In recent years, the growth of Information and Communication Technologies has brought issues of communication and rural access to information to the forefront of the development agenda of most development organisations.Norbert-handing-over-ICT-equipment-to-Loloto-Health-Centre-300x225

The ICT4D project was therefore initiated to strengthen the ICT capacity of the ACDEP Secretariat and its member NGOs to ensure that the information and communication needs of the ACDEP and its members, and rural communities are addressed at the right time, in the right location and in the right format for the purposes of rural development. The project is also expected to address the high cost of accessing, collating and preparing information in a form that is easily consumable by the stations.

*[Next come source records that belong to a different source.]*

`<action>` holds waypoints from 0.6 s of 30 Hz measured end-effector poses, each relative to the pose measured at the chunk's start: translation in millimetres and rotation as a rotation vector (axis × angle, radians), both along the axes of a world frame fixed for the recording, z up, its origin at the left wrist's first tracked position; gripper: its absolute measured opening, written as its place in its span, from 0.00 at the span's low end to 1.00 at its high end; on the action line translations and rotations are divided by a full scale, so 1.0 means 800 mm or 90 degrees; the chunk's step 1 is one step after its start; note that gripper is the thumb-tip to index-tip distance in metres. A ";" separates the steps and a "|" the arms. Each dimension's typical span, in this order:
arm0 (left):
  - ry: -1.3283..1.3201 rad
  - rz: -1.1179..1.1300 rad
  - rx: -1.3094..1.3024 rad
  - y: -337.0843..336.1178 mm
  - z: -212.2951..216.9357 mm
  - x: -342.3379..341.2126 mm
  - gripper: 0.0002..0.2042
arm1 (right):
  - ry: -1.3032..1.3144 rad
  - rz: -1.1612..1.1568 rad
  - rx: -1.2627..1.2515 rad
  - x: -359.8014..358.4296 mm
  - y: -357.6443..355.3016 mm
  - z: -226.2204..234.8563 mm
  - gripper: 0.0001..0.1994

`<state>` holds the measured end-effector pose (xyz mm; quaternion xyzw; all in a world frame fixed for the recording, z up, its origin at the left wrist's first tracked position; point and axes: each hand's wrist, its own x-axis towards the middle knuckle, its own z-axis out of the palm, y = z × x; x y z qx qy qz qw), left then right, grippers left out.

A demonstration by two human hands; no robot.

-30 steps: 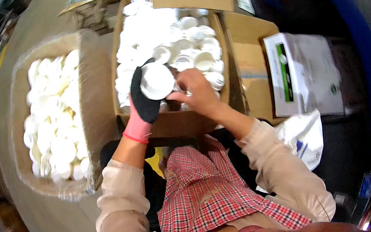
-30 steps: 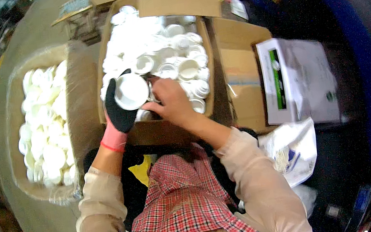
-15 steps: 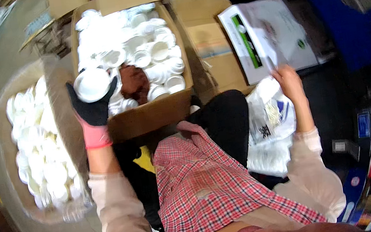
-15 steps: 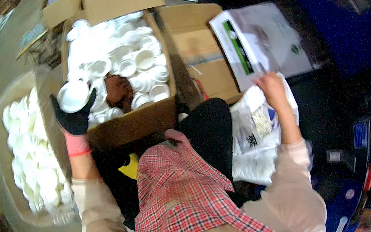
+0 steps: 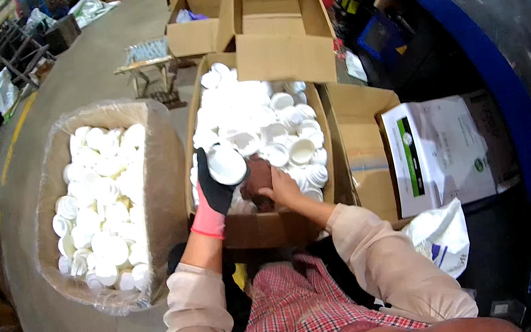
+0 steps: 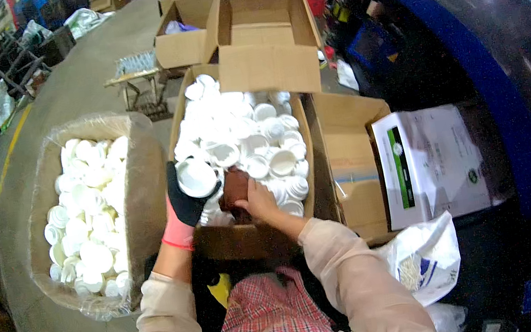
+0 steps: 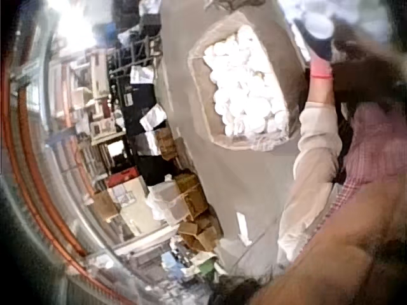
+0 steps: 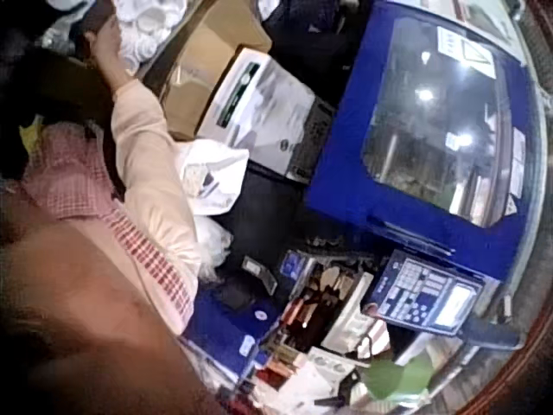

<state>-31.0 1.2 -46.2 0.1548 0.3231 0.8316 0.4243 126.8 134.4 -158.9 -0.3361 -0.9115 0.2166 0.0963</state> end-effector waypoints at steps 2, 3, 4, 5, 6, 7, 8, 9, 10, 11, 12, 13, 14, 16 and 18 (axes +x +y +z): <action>0.215 0.062 0.012 -0.002 -0.004 0.006 0.27 | -0.030 -0.013 -0.014 -0.011 0.004 -0.004 0.27; 0.285 0.082 -0.009 -0.002 -0.005 0.004 0.26 | -0.024 0.015 -0.007 -0.018 0.013 -0.001 0.26; 0.290 0.083 -0.031 -0.001 -0.006 0.001 0.25 | -0.021 0.039 -0.005 -0.021 0.017 0.008 0.24; 0.208 0.050 -0.044 -0.002 -0.009 -0.002 0.25 | -0.018 0.062 -0.004 -0.023 0.018 0.020 0.22; 0.073 0.000 -0.045 -0.002 -0.007 -0.006 0.24 | 0.025 0.060 -0.085 -0.027 0.024 0.034 0.17; -0.208 -0.100 0.015 -0.004 -0.004 -0.014 0.24 | 0.155 0.088 -0.127 -0.029 0.023 0.049 0.18; -0.067 -0.034 -0.020 -0.002 -0.027 -0.018 0.26 | 0.282 0.123 -0.171 -0.034 0.014 0.068 0.19; 0.070 0.041 -0.067 0.001 -0.047 -0.024 0.31 | 0.409 0.159 -0.216 -0.038 0.005 0.087 0.20; 0.065 0.059 -0.071 0.004 -0.058 -0.026 0.34 | 0.478 0.183 -0.540 -0.035 -0.017 0.133 0.18; 0.321 0.104 -0.101 0.003 -0.042 -0.012 0.36 | 0.454 0.168 -0.503 -0.026 -0.010 0.120 0.18; 0.559 0.199 -0.130 0.005 -0.023 0.000 0.38 | 0.433 0.156 -0.460 -0.017 0.001 0.111 0.18; 0.631 0.228 -0.142 0.001 -0.019 -0.001 0.37 | 0.424 0.131 -0.495 -0.010 0.000 0.118 0.18; 0.604 0.203 -0.129 0.004 -0.022 0.000 0.36 | 0.417 0.104 -0.529 -0.003 -0.001 0.123 0.18; 0.481 0.131 -0.102 0.007 -0.022 0.008 0.34 | 0.517 0.143 -0.391 -0.003 0.001 0.156 0.19; 0.291 0.067 -0.059 0.006 -0.003 0.021 0.25 | 0.444 0.220 -0.098 0.006 0.005 0.163 0.20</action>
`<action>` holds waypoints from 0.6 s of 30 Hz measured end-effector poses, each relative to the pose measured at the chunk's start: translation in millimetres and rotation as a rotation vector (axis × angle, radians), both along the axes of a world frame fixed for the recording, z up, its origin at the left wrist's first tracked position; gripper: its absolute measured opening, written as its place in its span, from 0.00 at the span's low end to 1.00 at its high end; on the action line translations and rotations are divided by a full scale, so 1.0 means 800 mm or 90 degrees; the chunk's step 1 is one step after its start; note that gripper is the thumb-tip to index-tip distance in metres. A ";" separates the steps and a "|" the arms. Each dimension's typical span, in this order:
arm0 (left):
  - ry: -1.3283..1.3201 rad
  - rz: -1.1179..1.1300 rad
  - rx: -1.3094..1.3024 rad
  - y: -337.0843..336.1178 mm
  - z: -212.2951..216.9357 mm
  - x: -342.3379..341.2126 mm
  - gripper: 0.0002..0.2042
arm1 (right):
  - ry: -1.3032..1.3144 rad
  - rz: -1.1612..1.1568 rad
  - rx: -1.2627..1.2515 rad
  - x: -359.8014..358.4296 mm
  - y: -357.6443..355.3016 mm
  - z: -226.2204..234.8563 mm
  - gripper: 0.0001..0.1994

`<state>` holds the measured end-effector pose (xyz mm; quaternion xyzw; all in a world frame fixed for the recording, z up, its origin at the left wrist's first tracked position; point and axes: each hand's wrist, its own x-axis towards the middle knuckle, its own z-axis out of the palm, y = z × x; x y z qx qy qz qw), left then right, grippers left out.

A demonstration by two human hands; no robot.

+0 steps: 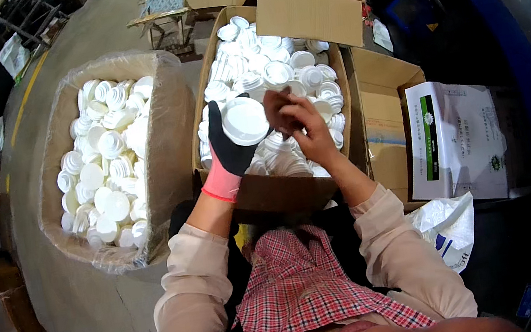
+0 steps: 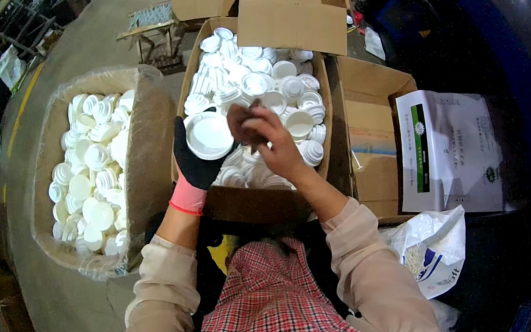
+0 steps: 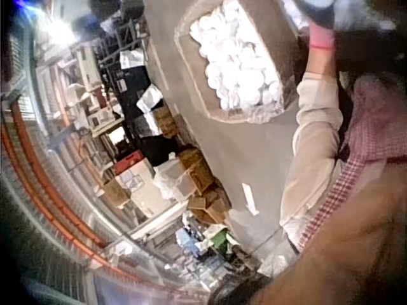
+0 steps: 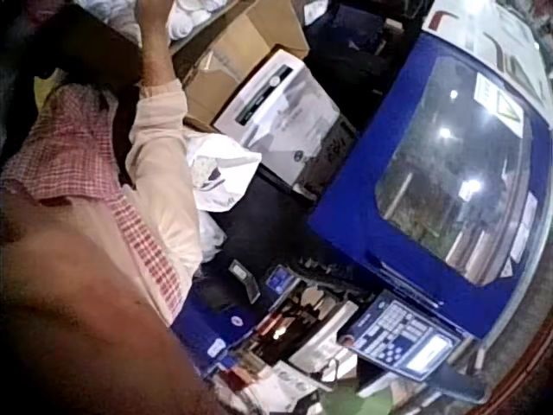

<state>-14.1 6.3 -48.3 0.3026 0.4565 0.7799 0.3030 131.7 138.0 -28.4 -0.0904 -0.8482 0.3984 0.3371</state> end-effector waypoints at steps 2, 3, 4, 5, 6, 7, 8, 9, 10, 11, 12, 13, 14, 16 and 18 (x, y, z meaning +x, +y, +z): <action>-0.408 -0.107 0.112 0.001 0.017 0.006 0.24 | 0.006 0.039 0.053 0.007 -0.017 0.000 0.20; -0.369 -0.116 0.106 0.005 0.012 0.007 0.26 | 0.021 0.062 0.071 0.009 -0.024 0.000 0.20; -0.329 -0.126 0.099 0.010 0.014 0.008 0.28 | 0.026 0.073 0.110 0.010 -0.030 0.001 0.20; -0.289 -0.137 0.092 0.015 0.017 0.011 0.31 | 0.031 0.082 0.150 0.011 -0.036 0.003 0.19; -0.433 -0.136 0.030 0.015 0.021 0.019 0.33 | 0.036 0.090 0.189 0.010 -0.040 0.007 0.19; -0.504 -0.176 -0.015 0.015 0.027 0.029 0.36 | 0.049 0.091 0.192 0.012 -0.042 0.012 0.19; -0.518 -0.224 -0.022 0.015 0.013 0.033 0.36 | 0.062 0.091 0.194 0.012 -0.045 0.019 0.19; -0.533 -0.272 -0.029 0.016 -0.013 0.031 0.37 | 0.075 0.090 0.196 0.010 -0.047 0.021 0.19; -0.482 -0.384 0.043 0.018 -0.017 0.028 0.34 | 0.071 0.065 0.202 0.008 -0.048 0.018 0.19; -0.414 -0.319 0.004 0.021 -0.023 0.035 0.32 | 0.070 0.042 0.194 0.005 -0.046 0.017 0.19; -0.344 -0.254 -0.034 0.018 -0.028 0.045 0.31 | 0.070 0.020 0.186 0.002 -0.043 0.017 0.19; -0.271 -0.186 -0.069 0.015 -0.021 0.053 0.29 | 0.073 0.000 0.179 -0.001 -0.039 0.017 0.19; -0.279 -0.181 -0.113 0.009 -0.024 0.057 0.24 | 0.045 -0.029 0.130 -0.001 -0.037 0.018 0.19; 0.075 -0.074 -0.160 0.001 0.001 0.056 0.24 | -0.034 -0.112 0.137 -0.003 -0.021 0.009 0.16; 0.123 -0.047 -0.176 0.002 0.009 0.042 0.22 | -0.197 -0.148 0.099 -0.002 0.010 -0.023 0.14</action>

The project was piloted from 2008 – 2009 at five sites. Currently, the project is being implemented over a three-year period at five Primary Health Care facilities, where ACDEP is supporting field staff and community members to maximise the use of ICTs for communication, knowledge exchange and community-level health extension education.

Our vision, as far as ICT use is concerned, is a network of members that use ICT as a tool to respond to the development information needs of member NGOs and rural communities in a way that would enhance the impact of member NGOs, rural livelihoods, and national development.

The project is supported with funds from CORDAID, while IICD provides technical support and capacity building.

Project Objective for 2010 – 2012:

The main objective of the ICT4D project is to increase the capacity of five ACDEP-member Primary Health Care facilities to develop and integrate ICT tools for health education and information exchange within the Primary Health Care programmes in northern Ghana.